Data stream clustering

Last updated July 25, 2023

In computer science, data stream clustering is defined as the clustering of data that arrive continuously such as telephone records, multimedia data, financial transactions etc. Data stream clustering is usually studied as a streaming algorithm and the objective is, given a sequence of points, to construct a good clustering of the stream, using a small amount of memory and time.

History

Data stream clustering has recently attracted attention for emerging applications that involve large amounts of streaming data. For clustering, k-means is a widely used heuristic but alternate algorithms have also been developed such as k-medoids, CURE and the popular^{[ citation needed ]} BIRCH. For data streams, one of the first results appeared in 1980^[1] but the model was formalized in 1998.^[2]

Definition

The problem of data stream clustering is defined as:

Input: a sequence of n points in metric space and an integer k.
Output:k centers in the set of the n points so as to minimize the sum of distances from data points to their closest cluster centers.
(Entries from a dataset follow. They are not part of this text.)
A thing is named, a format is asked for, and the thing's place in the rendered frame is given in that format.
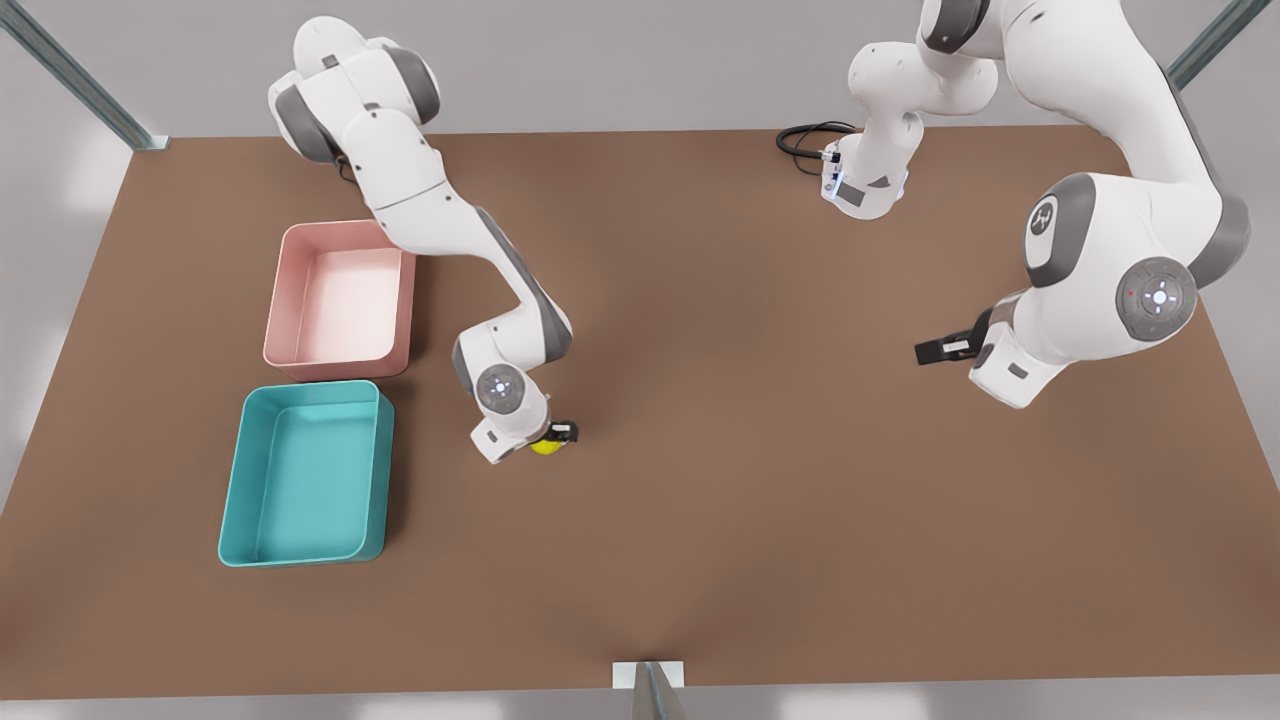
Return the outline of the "silver frame post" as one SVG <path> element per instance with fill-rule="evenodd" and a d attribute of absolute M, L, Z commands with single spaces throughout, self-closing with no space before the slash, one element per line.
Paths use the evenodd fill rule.
<path fill-rule="evenodd" d="M 689 720 L 676 692 L 685 688 L 684 661 L 613 662 L 612 687 L 632 692 L 630 720 Z"/>
<path fill-rule="evenodd" d="M 133 152 L 161 152 L 170 138 L 133 118 L 17 0 L 0 0 L 0 28 Z"/>
<path fill-rule="evenodd" d="M 1229 0 L 1166 69 L 1175 88 L 1183 91 L 1271 3 L 1272 0 Z"/>

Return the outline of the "teal plastic tray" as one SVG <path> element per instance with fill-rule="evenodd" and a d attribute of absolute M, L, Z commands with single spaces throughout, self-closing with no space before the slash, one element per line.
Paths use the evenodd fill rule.
<path fill-rule="evenodd" d="M 396 409 L 371 380 L 262 386 L 243 402 L 218 541 L 228 568 L 384 550 Z"/>

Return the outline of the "pink plastic tray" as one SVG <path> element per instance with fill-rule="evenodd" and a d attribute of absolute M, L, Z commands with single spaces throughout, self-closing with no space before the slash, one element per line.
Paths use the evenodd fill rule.
<path fill-rule="evenodd" d="M 372 219 L 292 225 L 264 361 L 298 382 L 399 375 L 410 364 L 416 260 Z"/>

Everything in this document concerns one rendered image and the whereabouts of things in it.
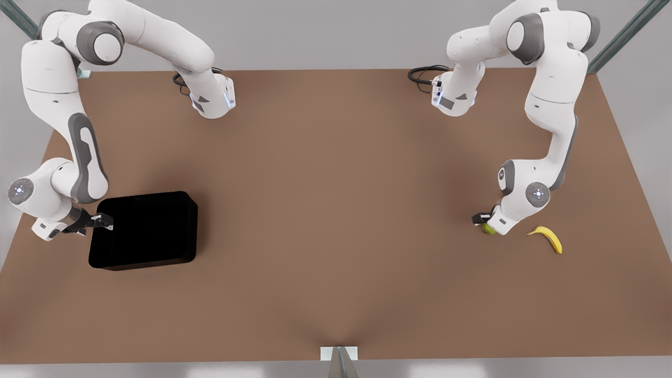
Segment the yellow banana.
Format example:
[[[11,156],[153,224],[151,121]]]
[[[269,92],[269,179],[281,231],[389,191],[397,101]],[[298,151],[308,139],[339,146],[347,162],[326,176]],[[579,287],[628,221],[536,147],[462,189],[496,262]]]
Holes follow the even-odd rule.
[[[533,234],[543,235],[545,237],[545,239],[547,239],[547,241],[551,244],[554,251],[557,254],[562,254],[562,251],[563,251],[562,244],[561,244],[559,238],[557,237],[557,235],[551,229],[548,229],[545,226],[537,226],[535,228],[535,230],[532,230],[531,232],[528,232],[528,234],[526,234],[526,235],[530,236],[530,235],[533,235]]]

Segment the silver frame post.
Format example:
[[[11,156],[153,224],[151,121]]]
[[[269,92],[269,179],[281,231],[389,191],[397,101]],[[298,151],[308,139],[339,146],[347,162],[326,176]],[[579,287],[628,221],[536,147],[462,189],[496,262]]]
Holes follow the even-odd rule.
[[[612,58],[619,53],[629,41],[643,29],[670,0],[647,0],[645,5],[634,14],[631,19],[620,29],[612,40],[591,60],[588,65],[589,75],[597,74]]]
[[[321,347],[321,361],[329,361],[328,378],[360,378],[353,361],[359,359],[357,346]]]
[[[24,10],[14,2],[14,0],[0,0],[0,11],[12,21],[17,28],[21,29],[31,40],[40,38],[41,27],[46,17],[55,12],[62,12],[63,9],[55,9],[43,14],[39,23],[36,23]]]

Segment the black storage box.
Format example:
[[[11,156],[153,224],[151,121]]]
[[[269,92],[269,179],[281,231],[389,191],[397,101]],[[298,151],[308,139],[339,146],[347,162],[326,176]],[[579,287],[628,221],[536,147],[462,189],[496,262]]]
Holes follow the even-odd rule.
[[[88,263],[112,271],[185,264],[197,250],[198,205],[187,192],[107,198],[98,212],[113,229],[93,230]]]

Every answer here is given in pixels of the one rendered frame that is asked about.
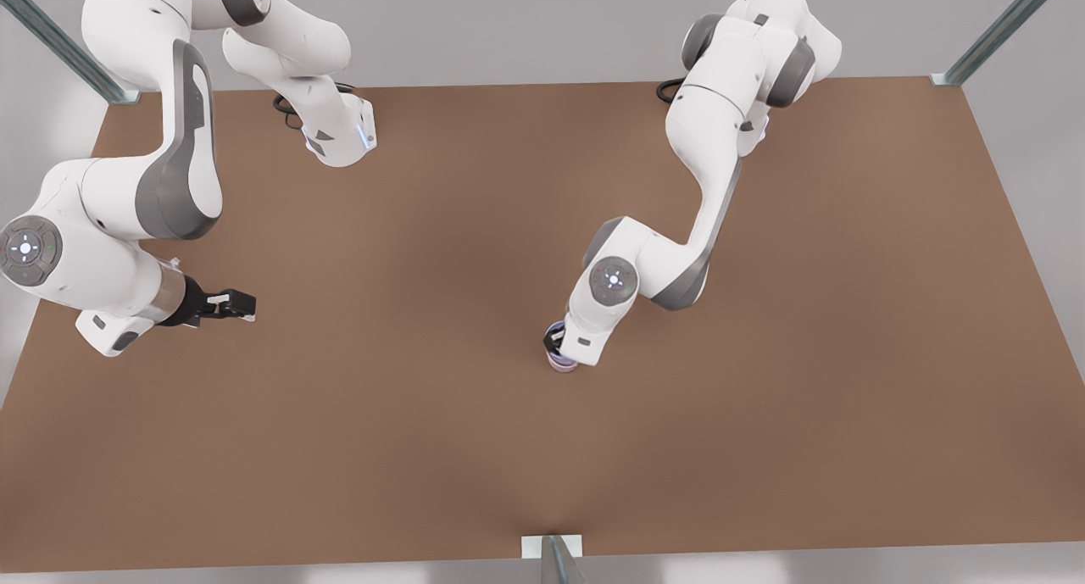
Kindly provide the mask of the silver frame post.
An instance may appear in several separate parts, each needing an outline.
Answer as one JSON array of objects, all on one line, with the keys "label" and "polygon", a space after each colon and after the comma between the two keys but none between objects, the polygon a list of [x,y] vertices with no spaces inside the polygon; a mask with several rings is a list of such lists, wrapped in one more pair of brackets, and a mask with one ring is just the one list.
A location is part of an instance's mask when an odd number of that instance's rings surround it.
[{"label": "silver frame post", "polygon": [[968,50],[945,73],[930,74],[937,88],[960,88],[1026,23],[1048,0],[1014,0],[997,20],[976,37]]},{"label": "silver frame post", "polygon": [[76,45],[34,1],[0,0],[0,5],[7,8],[15,20],[108,104],[135,104],[140,100],[140,91],[126,90],[114,81],[112,75],[98,65],[97,60]]},{"label": "silver frame post", "polygon": [[580,534],[520,538],[520,556],[539,559],[539,584],[587,584],[577,558],[584,556]]}]

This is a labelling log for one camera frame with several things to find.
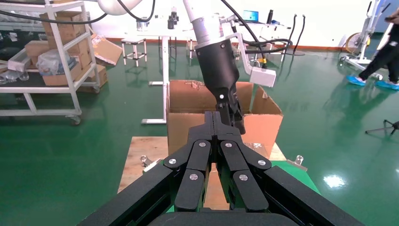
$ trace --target yellow wheel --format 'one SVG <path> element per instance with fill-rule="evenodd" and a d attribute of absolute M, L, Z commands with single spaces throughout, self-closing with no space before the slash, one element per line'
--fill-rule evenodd
<path fill-rule="evenodd" d="M 345 49 L 349 53 L 353 54 L 355 50 L 361 45 L 361 33 L 354 33 L 353 35 L 349 36 L 345 43 Z M 367 39 L 367 46 L 370 45 L 371 39 L 370 37 Z"/>

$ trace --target wooden pallet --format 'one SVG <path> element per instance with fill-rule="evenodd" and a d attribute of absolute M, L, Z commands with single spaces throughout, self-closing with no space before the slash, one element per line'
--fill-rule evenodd
<path fill-rule="evenodd" d="M 119 184 L 118 192 L 133 183 L 143 174 L 140 157 L 147 155 L 150 160 L 164 159 L 168 156 L 168 138 L 167 137 L 132 137 L 128 157 L 126 158 L 125 168 Z M 269 157 L 271 161 L 286 161 L 285 156 L 275 143 Z M 226 202 L 217 175 L 216 167 L 213 164 L 209 173 L 209 182 L 204 207 L 213 210 L 228 210 L 229 204 Z"/>

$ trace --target person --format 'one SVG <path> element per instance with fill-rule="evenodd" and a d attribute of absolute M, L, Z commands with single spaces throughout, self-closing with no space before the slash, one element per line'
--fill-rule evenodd
<path fill-rule="evenodd" d="M 387 44 L 377 53 L 373 61 L 358 76 L 348 75 L 348 82 L 365 86 L 367 78 L 377 70 L 387 65 L 389 70 L 389 81 L 378 81 L 376 86 L 399 90 L 399 9 L 385 19 L 388 23 L 393 23 L 389 33 Z"/>

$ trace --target table leg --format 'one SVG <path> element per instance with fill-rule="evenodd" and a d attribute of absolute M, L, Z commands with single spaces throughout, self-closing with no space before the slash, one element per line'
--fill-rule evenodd
<path fill-rule="evenodd" d="M 162 119 L 143 119 L 142 124 L 166 124 L 166 105 L 167 92 L 169 84 L 169 51 L 168 51 L 168 36 L 162 36 L 162 78 L 163 81 L 156 82 L 162 84 L 162 101 L 163 101 L 163 118 Z"/>

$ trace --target blue shoe cover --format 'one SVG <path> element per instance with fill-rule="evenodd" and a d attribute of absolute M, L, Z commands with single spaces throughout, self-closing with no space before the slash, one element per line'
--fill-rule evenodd
<path fill-rule="evenodd" d="M 379 87 L 388 88 L 388 89 L 399 90 L 399 85 L 394 85 L 387 81 L 378 81 L 375 83 L 375 85 L 379 86 Z"/>
<path fill-rule="evenodd" d="M 355 84 L 355 85 L 358 85 L 358 86 L 365 86 L 366 85 L 365 81 L 363 81 L 363 82 L 359 81 L 357 79 L 357 77 L 354 76 L 354 75 L 348 75 L 348 76 L 346 76 L 346 79 L 348 80 L 348 82 L 350 82 L 352 84 Z"/>

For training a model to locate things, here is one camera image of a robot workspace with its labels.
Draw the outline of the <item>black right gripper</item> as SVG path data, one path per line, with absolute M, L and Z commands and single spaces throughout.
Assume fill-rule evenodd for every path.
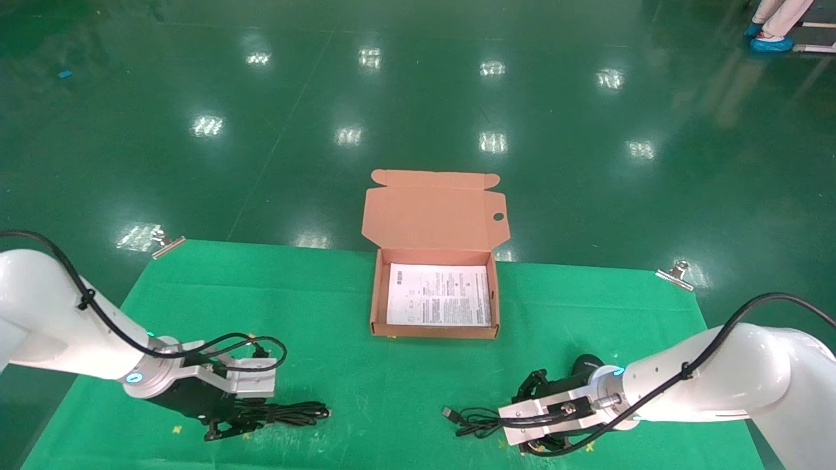
M 534 400 L 550 394 L 569 392 L 587 386 L 589 378 L 603 366 L 603 361 L 597 356 L 582 354 L 574 360 L 571 374 L 561 380 L 549 381 L 546 369 L 532 371 L 520 384 L 516 395 L 513 397 L 513 402 Z M 561 450 L 561 439 L 535 439 L 519 445 L 521 455 L 526 453 L 535 456 L 539 456 L 541 453 L 551 455 Z

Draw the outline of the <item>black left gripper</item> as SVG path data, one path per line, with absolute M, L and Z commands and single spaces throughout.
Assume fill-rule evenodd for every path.
M 218 441 L 251 434 L 264 428 L 266 420 L 236 419 L 236 398 L 197 377 L 175 380 L 164 392 L 149 399 L 206 426 L 204 441 Z

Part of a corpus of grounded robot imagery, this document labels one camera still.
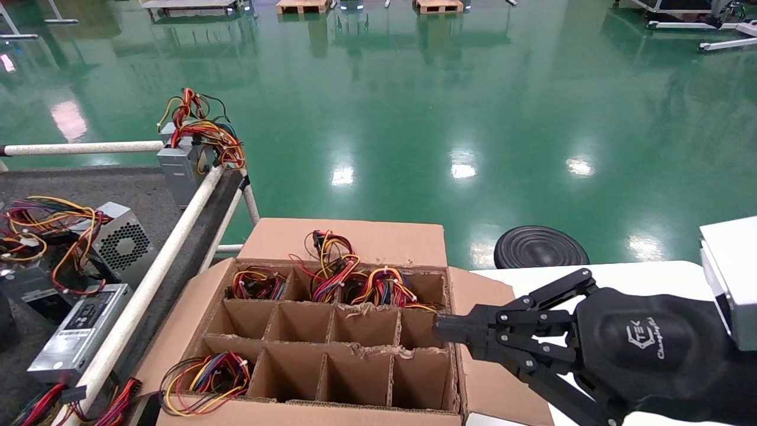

This is the streaming version of the k-median problem.

Algorithms

STREAM

STREAM is an algorithm for clustering data streams described by Guha, Mishra, Motwani and O'Callaghan^[3] which achieves a constant factor approximation for the k-Median problem in a single pass and using small space.

Theorem — STREAM can solve the k-Median problem on a data stream in a single pass, with time O(n^1+e) and space θ(n^ε) up to a factor 2^O(1/e), where n the number of points and $e<1/2$ .

To understand STREAM, the first step is to show that clustering can take place in small space (not caring about the number of passes). Small-Space is a divide-and-conquer algorithm that divides the data, S, into $\ell$ pieces, clusters each one of them (using k-means) and then clusters the centers obtained.

Small-Space Algorithm representation Small-Space.jpg — Small-Space Algorithm representation

Algorithm Small-Space(S)

Divide S into $\ell$ disjoint pieces $X_{1},\ldots ,X_{\ell }$ .
For each i, find $O(k)$ centers in X_i. Assign each point in X_i to its closest center.
Let X' be the $O(\ell k)$ centers obtained in (2), where each center c is weighted by the number of points assigned to it.
Cluster X' to find k centers.

Where, if in Step 2 we run a bicriteria $(a,b)$ -approximation algorithm which outputs at most ak medians with cost at most b times the optimum k-Median solution and in Step 4 we run a c-approximation algorithm then the approximation factor of Small-Space() algorithm is $2c(1+2b)+2b$ . We can also generalize Small-Space so that it recursively calls itself i times on a successively smaller set of weighted centers and achieves a constant factor approximation to the k-median problem.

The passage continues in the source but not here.